#### Goal of the exercise:
Read the lines below, and copy any that contain the string "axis".
*** Opening of Information provided ***
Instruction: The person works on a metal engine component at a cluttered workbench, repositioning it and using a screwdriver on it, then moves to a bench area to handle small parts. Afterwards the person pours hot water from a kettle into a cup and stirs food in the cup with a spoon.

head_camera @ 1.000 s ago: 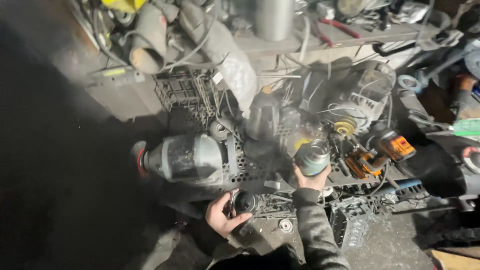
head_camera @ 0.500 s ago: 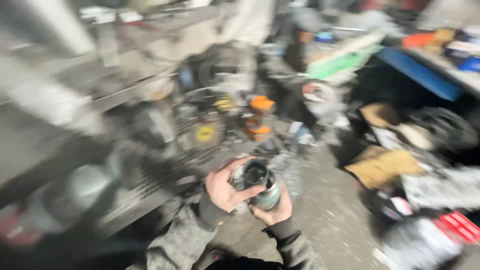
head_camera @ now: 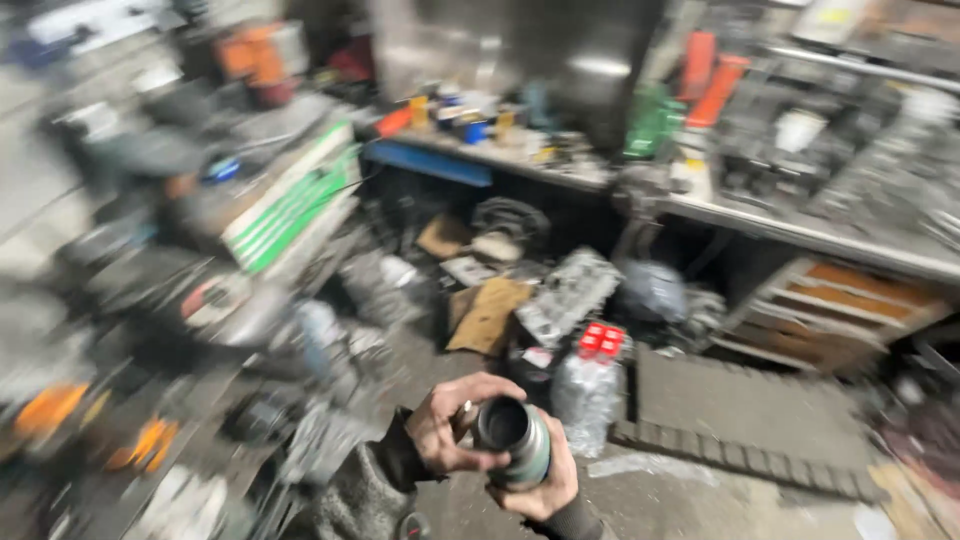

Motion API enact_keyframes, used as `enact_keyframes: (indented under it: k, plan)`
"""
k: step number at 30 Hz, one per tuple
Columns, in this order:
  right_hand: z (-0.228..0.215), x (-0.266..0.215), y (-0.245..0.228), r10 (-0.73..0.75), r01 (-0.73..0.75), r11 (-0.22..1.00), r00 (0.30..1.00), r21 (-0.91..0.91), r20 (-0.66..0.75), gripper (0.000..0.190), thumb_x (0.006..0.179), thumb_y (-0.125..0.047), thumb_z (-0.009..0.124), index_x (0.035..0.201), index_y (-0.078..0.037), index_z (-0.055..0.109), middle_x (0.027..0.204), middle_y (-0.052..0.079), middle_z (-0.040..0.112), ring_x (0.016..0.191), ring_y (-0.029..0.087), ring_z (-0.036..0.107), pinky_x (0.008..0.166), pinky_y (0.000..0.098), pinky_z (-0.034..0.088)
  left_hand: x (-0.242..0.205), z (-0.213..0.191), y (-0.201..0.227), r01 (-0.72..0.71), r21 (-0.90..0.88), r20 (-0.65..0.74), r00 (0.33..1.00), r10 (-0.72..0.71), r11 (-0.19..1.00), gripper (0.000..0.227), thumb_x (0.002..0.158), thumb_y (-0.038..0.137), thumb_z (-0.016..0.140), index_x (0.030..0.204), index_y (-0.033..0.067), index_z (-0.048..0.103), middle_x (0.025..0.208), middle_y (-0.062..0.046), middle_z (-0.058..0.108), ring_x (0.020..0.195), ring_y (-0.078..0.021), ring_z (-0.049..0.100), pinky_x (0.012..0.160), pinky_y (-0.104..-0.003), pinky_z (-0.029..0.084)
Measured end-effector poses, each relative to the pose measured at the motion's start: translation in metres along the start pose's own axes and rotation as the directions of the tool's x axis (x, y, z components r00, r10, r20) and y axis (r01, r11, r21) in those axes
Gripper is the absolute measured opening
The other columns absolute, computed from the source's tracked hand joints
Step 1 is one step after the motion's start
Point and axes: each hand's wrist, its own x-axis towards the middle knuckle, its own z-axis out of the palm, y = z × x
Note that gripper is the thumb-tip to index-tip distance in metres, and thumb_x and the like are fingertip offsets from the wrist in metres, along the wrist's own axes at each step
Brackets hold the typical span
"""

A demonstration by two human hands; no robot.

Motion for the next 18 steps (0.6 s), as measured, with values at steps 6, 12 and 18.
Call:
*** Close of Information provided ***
#### Result:
Measured end-effector poses, each relative to the pose measured at the motion's start: translation in metres along the start pose's own axes and rotation as the directions of the tool's x axis (x, y, z components r00, r10, r20) and y axis (r01, r11, r21) in those axes
Point and axes: each hand's wrist, its own x-axis towards the middle knuckle, its own z-axis out of the palm, y = z × x

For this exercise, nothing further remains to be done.